Draft Presidential statement follows:

“For many generations the American and Polish peoples have shared common aspirations for human rights and dignity. High among these rights stand freedom of religious faith and freedom from discrimination based on origin.

We know the human suffering that follows the suppression and violation of these rights.

Like millions of other Americans, I have read with deep concern of recent developments in Poland. These reports make it clear that many of the relatively few Jews left in Poland now live in uncertainty and fear. Actions by the Polish Government, whatever may have been their purpose and motivation, have resulted in the dismissal from positions not only in government but in professional life of people of Jewish faith or origin.

The world needs no reminder of how anti-Semitism can spread like a pestilence, leaving horror and tragedy in its wake.
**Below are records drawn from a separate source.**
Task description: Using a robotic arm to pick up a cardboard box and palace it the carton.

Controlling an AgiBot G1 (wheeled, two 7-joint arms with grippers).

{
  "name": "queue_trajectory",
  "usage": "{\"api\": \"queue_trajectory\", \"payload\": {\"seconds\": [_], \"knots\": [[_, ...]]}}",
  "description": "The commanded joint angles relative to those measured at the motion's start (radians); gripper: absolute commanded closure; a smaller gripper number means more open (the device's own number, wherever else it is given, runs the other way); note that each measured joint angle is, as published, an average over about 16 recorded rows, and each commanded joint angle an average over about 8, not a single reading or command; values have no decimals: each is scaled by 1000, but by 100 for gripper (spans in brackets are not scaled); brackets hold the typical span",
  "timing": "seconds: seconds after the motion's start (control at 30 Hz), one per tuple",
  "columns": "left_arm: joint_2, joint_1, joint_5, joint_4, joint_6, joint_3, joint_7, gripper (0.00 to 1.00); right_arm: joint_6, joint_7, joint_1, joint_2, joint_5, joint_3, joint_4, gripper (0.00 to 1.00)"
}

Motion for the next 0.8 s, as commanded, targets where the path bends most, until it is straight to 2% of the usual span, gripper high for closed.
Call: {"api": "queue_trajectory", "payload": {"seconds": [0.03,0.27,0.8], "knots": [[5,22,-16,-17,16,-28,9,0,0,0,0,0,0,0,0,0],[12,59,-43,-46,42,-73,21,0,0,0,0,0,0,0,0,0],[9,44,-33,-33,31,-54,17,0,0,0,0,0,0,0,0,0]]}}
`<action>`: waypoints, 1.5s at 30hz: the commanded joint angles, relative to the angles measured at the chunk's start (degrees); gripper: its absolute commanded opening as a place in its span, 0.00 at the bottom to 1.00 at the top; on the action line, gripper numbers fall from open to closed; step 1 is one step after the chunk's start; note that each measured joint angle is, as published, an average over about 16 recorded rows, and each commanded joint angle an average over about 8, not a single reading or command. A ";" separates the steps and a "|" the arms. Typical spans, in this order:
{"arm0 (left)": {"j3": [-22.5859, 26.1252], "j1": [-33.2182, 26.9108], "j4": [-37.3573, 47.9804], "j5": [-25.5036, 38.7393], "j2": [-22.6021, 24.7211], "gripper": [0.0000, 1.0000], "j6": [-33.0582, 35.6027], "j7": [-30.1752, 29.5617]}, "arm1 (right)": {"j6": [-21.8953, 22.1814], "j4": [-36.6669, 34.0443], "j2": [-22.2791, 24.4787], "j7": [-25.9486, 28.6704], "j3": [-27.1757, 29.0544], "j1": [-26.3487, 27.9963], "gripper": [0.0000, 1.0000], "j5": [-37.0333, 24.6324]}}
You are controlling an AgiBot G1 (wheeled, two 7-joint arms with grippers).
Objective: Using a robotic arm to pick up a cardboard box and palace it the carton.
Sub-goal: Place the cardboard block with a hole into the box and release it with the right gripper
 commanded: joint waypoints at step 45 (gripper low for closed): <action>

The lessons of history remain too vivid and too stark to ever again permit civilized nations to make innocent men the victims of political stratagems or maneuvering. Together with my countrymen, I condemn anti-Semitism wherever it may exist, whatever form it may take, whatever it may be called. I call on the Polish Government, and on men of good will everywhere, to join with me in this condemnation.”3

  1. Source: Johnson Library, National Security File, Country File, Poland, Memos, Vol. 3. Confidential. Received at the LBJ Ranch at 11:50 a.m. CDT.
  2. This option is checked.
  3. President Johnson mentioned the resurgence of anti-Semitism in his September 10 remarks at the 125th annual meeting of the B’nai B’rith. For text, see Public Papers of the Presidents of the United States: Lyndon B. Johnson, 1968–69, Book II, pp. 944–950.